6 Replies Latest reply on Sep 16, 2009 11:45 PM by ryta1203

    Getting thread index from cs kernel

    ryta1203

      I'm trying to get the thread index from a cs kernel and put it into that index's address in the global buffer as follows:

      Any ideas how to do this properly?

      il_cs_2_0 dcl_num_thread_per_group 64 dcl_cb cb0[1] dcl_resource_id(0)_type(2d,unnorm)_fmtx(float)_fmty(float)_fmtz(float)_fmtw(float) dcl_resource_id(1)_type(2d,unnorm)_fmtx(float)_fmty(float)_fmtz(float)_fmtw(float) dcl_resource_id(2)_type(2d,unnorm)_fmtx(float)_fmty(float)_fmtz(float)_fmtw(float) mov g[vaTid.x], vAbsTidFlat.x ret_dyn end

        • Getting thread index from cs kernel
          lipi

          I'm doing something similar but I move the thread ID to a register first and use that register to index into the global buffer. I don't remember if it was necessary to move Tid to a register or I did it only because I actually have to multiply the Tid to get the proper global buffer offset.

           

            • Getting thread index from cs kernel
              ryta1203

              Well, that's not working for me either. The following code only produces zero. I'm pretty stumped.

              const char * HILKernel = "il_cs_2_0\n" "dcl_num_thread_per_group 64\n" "mov r7.z, vaTid.x\n" "mov g[vaTid.x], r7.zzzz\n" "ret_dyn\n" "end\n"; Also, this doesn't work: const char * HILKernel = "il_cs_2_0\n" "dcl_num_thread_per_group 64\n" "mov r7.z, vaTid.x\n" "mov g[r7.z], r7.zzzz\n" "ret_dyn\n" "end\n";

              • Getting thread index from cs kernel
                ryta1203

                 

                Originally posted by: lipi I'm doing something similar but I move the thread ID to a register first and use that register to index into the global buffer. I don't remember if it was necessary to move Tid to a register or I did it only because I actually have to multiply the Tid to get the proper global buffer offset.

                 

                Can you post your kernel or at least the important parts... I have no idea why I can't simply get the thread ID and put it into the global buffer.

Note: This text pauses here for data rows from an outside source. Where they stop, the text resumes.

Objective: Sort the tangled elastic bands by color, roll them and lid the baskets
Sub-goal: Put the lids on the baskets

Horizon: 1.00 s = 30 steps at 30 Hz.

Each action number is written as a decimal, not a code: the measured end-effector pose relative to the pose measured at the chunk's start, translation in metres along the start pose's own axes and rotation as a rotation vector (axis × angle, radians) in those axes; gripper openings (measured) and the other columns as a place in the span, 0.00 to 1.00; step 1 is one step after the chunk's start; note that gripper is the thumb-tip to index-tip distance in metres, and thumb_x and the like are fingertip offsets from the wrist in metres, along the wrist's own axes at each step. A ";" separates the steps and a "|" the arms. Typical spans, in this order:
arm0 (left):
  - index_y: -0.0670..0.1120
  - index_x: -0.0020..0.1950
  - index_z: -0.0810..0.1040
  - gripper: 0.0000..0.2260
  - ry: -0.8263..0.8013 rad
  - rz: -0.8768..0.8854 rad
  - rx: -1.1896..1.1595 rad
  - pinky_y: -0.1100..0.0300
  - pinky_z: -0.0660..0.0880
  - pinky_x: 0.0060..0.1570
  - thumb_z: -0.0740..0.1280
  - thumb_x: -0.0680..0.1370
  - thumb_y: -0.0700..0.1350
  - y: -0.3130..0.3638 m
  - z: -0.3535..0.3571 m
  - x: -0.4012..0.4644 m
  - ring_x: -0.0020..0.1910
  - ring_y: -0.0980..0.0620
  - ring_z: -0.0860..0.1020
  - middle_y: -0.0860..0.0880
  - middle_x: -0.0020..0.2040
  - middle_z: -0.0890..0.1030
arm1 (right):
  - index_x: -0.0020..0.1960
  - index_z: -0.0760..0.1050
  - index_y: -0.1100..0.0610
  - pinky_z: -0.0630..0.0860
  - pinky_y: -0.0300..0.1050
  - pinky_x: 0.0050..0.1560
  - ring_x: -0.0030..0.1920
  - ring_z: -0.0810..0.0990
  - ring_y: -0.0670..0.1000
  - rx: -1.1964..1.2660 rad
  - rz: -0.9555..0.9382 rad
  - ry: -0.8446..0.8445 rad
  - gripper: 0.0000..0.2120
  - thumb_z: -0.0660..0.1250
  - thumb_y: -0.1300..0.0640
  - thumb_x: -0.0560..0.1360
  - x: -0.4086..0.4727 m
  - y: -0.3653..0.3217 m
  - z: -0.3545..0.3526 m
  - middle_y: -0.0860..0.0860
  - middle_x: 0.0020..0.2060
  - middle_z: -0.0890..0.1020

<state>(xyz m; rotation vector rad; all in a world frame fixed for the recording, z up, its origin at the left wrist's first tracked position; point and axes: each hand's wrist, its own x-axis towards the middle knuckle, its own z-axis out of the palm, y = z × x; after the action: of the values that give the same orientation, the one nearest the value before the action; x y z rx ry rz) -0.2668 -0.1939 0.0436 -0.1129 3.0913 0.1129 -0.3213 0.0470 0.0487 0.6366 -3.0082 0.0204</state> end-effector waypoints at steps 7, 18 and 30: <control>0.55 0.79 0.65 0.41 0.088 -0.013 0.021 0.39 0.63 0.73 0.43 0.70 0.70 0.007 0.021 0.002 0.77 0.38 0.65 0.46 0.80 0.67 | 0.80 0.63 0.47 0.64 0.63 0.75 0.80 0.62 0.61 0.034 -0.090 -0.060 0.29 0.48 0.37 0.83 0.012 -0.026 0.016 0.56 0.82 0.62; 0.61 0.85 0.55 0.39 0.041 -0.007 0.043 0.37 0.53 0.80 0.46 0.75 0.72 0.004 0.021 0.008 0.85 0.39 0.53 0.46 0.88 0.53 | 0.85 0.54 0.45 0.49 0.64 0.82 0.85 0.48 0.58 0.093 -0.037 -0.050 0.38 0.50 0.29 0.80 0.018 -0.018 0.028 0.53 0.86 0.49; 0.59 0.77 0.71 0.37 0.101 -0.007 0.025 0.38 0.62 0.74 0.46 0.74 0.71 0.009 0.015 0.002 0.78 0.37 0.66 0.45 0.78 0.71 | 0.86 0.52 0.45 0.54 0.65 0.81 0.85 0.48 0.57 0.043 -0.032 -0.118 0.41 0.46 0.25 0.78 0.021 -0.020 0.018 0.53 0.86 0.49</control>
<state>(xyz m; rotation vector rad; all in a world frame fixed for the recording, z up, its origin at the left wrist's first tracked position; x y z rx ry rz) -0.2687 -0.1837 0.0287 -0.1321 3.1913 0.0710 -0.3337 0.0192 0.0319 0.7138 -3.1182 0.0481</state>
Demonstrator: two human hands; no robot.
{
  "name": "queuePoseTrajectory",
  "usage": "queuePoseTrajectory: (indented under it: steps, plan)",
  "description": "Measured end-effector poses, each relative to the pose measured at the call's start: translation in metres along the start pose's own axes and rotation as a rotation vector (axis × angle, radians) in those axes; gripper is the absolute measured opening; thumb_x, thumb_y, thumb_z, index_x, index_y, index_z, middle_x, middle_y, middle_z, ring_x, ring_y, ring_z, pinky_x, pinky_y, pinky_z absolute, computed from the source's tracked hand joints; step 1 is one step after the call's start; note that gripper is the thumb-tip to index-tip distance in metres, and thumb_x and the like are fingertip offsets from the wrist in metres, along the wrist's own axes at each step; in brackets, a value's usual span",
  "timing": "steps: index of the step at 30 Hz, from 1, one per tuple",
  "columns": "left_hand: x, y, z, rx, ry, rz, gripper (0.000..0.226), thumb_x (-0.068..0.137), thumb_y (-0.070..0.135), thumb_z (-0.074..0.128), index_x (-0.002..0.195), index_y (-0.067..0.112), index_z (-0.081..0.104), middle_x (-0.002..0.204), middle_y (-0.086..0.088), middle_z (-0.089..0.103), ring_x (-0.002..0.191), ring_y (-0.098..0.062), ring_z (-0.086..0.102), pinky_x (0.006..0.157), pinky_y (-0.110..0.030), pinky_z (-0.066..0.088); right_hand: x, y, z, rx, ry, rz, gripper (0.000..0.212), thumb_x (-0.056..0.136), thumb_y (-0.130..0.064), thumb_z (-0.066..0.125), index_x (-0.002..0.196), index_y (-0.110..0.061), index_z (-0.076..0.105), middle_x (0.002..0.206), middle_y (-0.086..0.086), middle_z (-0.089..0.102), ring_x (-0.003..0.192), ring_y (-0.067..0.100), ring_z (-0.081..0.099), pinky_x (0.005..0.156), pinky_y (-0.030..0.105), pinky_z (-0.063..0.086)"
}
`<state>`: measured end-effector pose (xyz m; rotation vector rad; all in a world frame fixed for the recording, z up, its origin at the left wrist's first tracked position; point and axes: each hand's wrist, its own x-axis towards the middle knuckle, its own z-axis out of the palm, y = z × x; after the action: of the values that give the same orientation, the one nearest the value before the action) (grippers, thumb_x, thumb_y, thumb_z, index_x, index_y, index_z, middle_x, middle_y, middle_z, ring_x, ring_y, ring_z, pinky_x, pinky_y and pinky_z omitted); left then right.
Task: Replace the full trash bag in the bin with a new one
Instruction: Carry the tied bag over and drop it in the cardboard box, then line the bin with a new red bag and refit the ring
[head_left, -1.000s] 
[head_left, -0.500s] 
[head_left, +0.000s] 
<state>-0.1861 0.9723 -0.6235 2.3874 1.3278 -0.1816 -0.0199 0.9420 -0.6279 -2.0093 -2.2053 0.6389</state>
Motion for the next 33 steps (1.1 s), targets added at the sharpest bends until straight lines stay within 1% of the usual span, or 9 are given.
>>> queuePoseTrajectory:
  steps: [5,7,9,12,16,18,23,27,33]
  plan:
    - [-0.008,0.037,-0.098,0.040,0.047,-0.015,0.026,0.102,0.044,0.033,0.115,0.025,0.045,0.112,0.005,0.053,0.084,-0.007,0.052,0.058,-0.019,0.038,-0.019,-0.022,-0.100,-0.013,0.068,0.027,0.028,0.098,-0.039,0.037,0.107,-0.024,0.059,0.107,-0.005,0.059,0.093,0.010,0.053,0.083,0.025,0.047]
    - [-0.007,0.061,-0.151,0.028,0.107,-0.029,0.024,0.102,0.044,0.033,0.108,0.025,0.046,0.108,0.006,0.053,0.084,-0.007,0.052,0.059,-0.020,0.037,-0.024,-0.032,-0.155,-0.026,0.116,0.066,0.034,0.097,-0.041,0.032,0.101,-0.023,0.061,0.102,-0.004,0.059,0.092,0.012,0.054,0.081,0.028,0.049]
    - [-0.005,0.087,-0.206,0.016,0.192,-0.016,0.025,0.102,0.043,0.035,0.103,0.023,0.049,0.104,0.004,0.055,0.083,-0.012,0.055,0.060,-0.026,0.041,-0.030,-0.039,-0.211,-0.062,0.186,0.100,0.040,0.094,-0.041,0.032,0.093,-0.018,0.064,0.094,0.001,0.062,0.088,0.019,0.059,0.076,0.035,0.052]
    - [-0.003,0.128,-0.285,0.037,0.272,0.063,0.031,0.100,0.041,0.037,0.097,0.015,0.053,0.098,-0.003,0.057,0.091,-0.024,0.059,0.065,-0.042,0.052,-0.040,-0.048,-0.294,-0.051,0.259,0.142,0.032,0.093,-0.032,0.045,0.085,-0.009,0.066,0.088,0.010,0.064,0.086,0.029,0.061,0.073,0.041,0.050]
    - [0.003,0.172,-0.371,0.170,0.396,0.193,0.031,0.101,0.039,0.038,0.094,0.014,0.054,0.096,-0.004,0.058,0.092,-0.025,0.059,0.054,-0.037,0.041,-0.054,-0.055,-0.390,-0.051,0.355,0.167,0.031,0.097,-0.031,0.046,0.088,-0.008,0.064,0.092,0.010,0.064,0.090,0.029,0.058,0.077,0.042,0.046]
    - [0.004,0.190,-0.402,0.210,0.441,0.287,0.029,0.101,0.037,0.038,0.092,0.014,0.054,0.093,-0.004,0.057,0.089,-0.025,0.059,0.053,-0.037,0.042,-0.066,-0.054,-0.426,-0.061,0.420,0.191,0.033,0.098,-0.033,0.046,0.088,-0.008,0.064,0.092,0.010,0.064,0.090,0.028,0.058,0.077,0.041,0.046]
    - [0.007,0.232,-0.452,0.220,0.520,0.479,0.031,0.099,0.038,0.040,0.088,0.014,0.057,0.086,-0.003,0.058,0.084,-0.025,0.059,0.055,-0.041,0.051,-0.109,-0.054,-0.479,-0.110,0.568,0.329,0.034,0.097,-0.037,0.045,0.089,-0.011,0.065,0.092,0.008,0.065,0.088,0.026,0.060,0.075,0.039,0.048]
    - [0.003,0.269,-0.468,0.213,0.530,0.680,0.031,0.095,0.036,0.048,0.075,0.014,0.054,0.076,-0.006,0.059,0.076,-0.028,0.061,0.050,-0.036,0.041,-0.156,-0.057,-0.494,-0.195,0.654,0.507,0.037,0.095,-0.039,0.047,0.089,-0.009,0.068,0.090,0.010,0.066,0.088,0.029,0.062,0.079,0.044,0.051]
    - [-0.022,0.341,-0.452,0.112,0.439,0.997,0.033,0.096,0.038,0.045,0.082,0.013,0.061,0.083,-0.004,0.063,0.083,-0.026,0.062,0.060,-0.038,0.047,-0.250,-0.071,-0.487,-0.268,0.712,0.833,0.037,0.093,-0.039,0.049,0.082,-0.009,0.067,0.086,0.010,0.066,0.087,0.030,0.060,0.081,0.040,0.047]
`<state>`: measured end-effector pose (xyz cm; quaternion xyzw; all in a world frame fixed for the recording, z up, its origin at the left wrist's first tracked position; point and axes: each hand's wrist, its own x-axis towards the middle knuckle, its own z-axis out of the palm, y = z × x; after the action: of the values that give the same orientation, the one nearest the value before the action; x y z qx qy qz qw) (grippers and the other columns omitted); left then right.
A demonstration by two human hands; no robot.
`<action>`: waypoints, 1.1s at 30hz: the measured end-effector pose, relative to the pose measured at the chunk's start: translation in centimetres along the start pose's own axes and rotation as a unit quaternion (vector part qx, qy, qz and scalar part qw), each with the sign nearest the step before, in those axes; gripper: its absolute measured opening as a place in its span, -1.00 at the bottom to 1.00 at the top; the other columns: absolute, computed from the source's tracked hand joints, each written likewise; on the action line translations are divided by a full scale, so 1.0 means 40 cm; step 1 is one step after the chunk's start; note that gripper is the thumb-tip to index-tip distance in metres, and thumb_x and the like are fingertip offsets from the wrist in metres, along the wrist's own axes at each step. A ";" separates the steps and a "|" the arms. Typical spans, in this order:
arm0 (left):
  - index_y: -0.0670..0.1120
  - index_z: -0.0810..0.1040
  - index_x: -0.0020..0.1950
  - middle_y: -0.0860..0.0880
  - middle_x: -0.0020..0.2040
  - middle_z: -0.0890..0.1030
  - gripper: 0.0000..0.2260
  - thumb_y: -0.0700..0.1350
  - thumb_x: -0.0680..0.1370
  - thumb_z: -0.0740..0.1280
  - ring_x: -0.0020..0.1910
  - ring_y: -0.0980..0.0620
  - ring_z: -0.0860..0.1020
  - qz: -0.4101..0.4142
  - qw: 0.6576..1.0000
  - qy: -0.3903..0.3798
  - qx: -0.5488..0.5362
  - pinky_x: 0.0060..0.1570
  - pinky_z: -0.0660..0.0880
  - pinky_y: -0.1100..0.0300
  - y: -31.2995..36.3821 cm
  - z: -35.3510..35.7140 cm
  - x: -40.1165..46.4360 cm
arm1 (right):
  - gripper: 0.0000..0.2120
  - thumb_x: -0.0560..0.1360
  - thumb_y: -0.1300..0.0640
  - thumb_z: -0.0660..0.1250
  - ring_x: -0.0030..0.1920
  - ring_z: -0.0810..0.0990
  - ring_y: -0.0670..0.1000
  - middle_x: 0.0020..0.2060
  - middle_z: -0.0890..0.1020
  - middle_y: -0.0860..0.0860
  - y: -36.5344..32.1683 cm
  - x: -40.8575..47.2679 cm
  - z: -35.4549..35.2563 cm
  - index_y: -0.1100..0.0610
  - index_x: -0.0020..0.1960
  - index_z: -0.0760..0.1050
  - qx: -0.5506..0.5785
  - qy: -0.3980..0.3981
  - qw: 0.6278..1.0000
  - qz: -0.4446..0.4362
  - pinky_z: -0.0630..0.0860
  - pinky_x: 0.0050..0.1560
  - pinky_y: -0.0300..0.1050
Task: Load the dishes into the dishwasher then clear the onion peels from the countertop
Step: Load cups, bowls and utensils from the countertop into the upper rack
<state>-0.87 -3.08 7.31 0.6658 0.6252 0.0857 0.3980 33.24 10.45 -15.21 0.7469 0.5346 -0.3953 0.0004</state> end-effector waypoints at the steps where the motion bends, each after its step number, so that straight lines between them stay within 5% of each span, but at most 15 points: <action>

                  • Getting thread index from cs kernel
                    ryta1203

                    So this seems to work in case anyone is interested. I'd be interested  hear from AMD why this is the case.

                    const char * HILKernel = "il_cs_2_0\n" "dcl_num_thread_per_group 64\n" "itof r7.z, vAbsTidFlat.x\n" "mov g[vAbsTidFlat.x], r7.zzzz\n" "ret_dyn\n" "end\n";

                      • Getting thread index from cs kernel
                        lipi

                        I'm using vTid currently but I remember using vaTid at one point and it worked. The relevant parts of my code are in the attached code.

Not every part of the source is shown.